查找 n * m 数组的所有可能组合，不包括某些值答案

【问题标题】：Finding all possible combos for n * m array, excluding certain values查找 n * m 数组的所有可能组合，不包括某些值
【发布时间】：2021-10-26 09:57:26
【问题描述】：

我有一个大小可以变化的数组，有 n 列和 m 行，我需要为每个行/列组合找到一个元素的所有组合，但排除元素为零的任何组合。所以，在实践中，如果我有：

Row	Item1	Item2	Item3
1	A	B	C
2	D	E	F

我将有 2^3 = 8 种可能的组合：ABC、ABF、AEC、AEF、DBC、DBF、DEC、DEF。

但如果不是 BI 在第 1 行 Item2 中有一个零，我想从组合列表中排除该单元格（在上面的 bold 中），所以我最终会得到：AEC，AEF , DEC 和 DEF。
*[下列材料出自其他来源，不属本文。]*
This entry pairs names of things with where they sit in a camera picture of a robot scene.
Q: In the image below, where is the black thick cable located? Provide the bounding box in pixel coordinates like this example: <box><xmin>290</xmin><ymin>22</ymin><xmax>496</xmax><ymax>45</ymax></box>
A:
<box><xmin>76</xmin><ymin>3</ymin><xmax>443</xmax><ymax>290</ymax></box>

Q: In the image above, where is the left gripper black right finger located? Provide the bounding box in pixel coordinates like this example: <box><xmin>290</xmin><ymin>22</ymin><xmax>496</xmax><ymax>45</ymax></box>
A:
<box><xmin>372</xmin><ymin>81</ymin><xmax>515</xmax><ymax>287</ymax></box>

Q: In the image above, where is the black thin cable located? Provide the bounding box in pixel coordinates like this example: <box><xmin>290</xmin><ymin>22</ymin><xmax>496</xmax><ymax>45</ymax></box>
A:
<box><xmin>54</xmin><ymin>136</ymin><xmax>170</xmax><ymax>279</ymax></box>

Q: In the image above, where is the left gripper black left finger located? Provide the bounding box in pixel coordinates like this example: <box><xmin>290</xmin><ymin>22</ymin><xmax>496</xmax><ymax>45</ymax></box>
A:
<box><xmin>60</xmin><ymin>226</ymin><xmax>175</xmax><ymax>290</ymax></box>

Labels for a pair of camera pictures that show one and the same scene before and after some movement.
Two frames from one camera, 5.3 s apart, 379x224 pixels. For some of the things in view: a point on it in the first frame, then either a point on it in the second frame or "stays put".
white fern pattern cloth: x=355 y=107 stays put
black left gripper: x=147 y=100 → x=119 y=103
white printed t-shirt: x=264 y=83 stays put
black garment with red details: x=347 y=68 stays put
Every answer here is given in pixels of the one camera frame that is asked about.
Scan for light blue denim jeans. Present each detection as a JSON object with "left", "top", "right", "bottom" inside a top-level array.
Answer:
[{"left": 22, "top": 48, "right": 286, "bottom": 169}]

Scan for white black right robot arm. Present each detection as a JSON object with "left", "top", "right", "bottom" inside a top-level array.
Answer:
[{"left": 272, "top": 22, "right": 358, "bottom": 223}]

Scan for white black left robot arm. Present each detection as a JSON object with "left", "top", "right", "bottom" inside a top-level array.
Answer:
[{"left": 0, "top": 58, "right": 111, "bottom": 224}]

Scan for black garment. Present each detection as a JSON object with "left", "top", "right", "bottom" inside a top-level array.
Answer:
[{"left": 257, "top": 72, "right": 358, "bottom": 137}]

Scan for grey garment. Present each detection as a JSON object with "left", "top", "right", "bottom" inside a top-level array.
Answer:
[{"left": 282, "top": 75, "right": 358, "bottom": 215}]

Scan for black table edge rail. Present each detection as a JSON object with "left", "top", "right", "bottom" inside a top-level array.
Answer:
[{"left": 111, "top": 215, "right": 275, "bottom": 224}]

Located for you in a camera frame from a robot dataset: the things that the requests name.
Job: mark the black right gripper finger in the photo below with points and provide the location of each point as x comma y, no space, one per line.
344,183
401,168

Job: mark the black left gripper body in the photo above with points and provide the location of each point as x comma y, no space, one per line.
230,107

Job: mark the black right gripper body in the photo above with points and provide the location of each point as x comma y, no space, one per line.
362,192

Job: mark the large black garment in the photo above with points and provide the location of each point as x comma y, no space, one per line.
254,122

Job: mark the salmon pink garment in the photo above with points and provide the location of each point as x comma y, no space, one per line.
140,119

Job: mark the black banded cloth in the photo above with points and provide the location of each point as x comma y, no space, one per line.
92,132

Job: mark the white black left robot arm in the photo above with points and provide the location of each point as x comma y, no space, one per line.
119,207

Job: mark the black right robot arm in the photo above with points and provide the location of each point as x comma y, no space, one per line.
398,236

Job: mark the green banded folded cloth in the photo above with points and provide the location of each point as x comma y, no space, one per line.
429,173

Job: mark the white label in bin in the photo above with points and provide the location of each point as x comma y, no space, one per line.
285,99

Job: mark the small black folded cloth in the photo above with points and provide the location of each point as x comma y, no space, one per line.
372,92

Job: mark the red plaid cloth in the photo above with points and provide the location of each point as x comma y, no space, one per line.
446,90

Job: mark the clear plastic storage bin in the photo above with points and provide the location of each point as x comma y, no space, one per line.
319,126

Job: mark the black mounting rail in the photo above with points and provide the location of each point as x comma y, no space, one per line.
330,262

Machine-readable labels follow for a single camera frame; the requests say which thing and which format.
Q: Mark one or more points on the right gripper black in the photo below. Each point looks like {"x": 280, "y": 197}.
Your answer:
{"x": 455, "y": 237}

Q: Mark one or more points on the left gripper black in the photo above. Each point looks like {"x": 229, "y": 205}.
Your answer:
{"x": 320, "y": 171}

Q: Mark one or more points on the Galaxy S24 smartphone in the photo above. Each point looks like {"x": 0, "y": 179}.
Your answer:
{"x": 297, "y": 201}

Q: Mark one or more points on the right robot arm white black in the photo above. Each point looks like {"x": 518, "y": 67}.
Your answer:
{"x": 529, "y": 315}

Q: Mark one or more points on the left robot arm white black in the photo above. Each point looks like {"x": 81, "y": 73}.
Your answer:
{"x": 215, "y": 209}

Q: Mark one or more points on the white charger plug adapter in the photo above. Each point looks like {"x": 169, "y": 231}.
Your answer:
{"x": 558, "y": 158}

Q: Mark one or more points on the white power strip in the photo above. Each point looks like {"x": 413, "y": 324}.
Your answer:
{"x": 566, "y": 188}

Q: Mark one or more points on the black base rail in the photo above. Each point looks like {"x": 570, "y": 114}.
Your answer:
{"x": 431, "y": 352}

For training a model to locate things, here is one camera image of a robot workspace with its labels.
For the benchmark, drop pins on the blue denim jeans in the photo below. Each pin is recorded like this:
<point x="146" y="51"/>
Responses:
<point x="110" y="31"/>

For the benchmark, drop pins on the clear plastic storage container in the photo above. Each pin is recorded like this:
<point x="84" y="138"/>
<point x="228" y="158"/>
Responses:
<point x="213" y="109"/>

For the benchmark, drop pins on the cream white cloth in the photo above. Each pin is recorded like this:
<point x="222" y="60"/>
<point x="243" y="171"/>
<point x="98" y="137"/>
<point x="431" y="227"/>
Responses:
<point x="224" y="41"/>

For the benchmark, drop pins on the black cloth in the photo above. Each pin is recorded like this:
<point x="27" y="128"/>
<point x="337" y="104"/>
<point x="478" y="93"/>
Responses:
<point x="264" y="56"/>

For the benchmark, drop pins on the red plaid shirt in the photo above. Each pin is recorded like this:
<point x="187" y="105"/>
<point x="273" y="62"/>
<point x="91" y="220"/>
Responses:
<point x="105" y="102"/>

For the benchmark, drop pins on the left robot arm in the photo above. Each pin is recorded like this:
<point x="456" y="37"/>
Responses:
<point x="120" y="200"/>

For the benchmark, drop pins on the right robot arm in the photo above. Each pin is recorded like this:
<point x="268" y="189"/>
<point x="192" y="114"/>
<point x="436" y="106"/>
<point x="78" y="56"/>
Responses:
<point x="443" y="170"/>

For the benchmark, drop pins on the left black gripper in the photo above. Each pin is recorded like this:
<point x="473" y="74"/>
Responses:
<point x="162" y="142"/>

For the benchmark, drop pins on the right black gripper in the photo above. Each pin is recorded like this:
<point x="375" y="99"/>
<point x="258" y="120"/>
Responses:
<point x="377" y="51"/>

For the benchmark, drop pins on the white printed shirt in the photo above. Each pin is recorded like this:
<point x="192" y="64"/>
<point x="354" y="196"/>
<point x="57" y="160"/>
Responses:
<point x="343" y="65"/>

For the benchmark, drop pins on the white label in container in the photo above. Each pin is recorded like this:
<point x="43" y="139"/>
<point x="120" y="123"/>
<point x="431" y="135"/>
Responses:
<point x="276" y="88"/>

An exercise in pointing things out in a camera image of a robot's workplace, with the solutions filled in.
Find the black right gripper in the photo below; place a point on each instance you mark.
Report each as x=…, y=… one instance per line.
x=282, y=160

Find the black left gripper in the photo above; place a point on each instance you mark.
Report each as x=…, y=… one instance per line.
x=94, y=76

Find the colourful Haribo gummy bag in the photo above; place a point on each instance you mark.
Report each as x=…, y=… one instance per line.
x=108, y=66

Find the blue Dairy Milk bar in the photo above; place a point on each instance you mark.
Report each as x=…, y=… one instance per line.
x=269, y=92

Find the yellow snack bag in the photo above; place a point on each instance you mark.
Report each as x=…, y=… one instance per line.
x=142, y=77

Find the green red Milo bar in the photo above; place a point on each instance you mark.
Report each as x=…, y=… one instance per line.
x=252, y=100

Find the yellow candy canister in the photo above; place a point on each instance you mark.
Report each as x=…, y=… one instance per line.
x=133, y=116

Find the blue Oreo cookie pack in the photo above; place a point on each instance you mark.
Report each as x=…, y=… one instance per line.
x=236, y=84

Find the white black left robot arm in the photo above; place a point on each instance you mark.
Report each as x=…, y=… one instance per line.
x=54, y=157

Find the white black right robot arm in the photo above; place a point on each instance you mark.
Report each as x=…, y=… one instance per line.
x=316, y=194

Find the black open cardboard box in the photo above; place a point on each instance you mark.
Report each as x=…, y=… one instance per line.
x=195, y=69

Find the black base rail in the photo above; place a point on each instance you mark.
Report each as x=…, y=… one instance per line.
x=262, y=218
我发现了一些代码，可以为我提供固定数量的列 (Macro to make all possible combinations of data in various columns in excel sheet) 上的所有可能组合，但它没有考虑到可以改变维度的数组，或者上面的排除规则。

【问题讨论】：

是否可以将零定位在任何位置，是否必须从结果数组中排除包括零在内的所有可能组合？此外，包括您自己解决问题的尝试。
一列必须至少有一个非零值，除此之外，零可以放在任何地方。实际上，在运行代码之前会检查数据，因此可以假设满足上述条件。恐怕我还没有工作代码。一次，如果我这样做，我会发布它。
您是否考虑过编辑代码以满足您的需求？
我不认为嵌套循环方法真的适用于可变数量的行和列 - 我会使用某种形式的计数，基数等于行数（在本例中为 2，即二进制），因此每个数字选择从中绘制下一个字母的行（000=ABC，001=ABF 010=AEC 等）
在偶然发现这篇有用的帖子 link 之前我会同意这一点 - Tim Williams 的回复接近我想要实现的目标，但我仍然需要弄清楚如何减少数量通过排除那些有零的组合。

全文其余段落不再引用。